**WHAT THE TASK REQUIRES:** Set down all of the data exactly as it appears.

Data items:
● ● ● ●
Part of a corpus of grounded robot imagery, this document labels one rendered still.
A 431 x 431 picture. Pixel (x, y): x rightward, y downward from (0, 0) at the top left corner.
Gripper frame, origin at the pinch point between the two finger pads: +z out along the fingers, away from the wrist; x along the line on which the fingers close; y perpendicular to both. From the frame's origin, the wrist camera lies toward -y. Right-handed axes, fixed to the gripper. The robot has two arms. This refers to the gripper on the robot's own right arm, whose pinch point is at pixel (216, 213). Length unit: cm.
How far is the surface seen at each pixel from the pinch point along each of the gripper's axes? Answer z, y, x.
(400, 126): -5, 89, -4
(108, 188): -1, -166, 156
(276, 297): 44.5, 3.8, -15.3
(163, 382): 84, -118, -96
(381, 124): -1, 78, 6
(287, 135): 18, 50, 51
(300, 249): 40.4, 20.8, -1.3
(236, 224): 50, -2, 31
● ● ● ●
**EXERCISE SOLUTION:**
Part of a corpus of grounded robot imagery, this document labels one rendered still.
A 431 x 431 picture. Pixel (x, y): x rightward, y downward from (0, 0) at the top left corner.
Gripper frame, origin at the pinch point between the two finger pads: +z out along the fingers, away from the wrist; x along the line on which the fingers close; y perpendicular to both. From the frame's origin, the wrist camera lies toward -y. Right-handed axes, fixed to the gripper. The robot has two arms. This refers to the gripper on the robot's own right arm, whose pinch point is at pixel (216, 213). Length unit: cm.
How far is the surface seen at each pixel from the pinch point along each of the gripper's axes? Answer z, y, x.
(400, 126): -5, 89, -4
(108, 188): -1, -166, 156
(276, 297): 44.5, 3.8, -15.3
(163, 382): 84, -118, -96
(381, 124): -1, 78, 6
(287, 135): 18, 50, 51
(300, 249): 40.4, 20.8, -1.3
(236, 224): 50, -2, 31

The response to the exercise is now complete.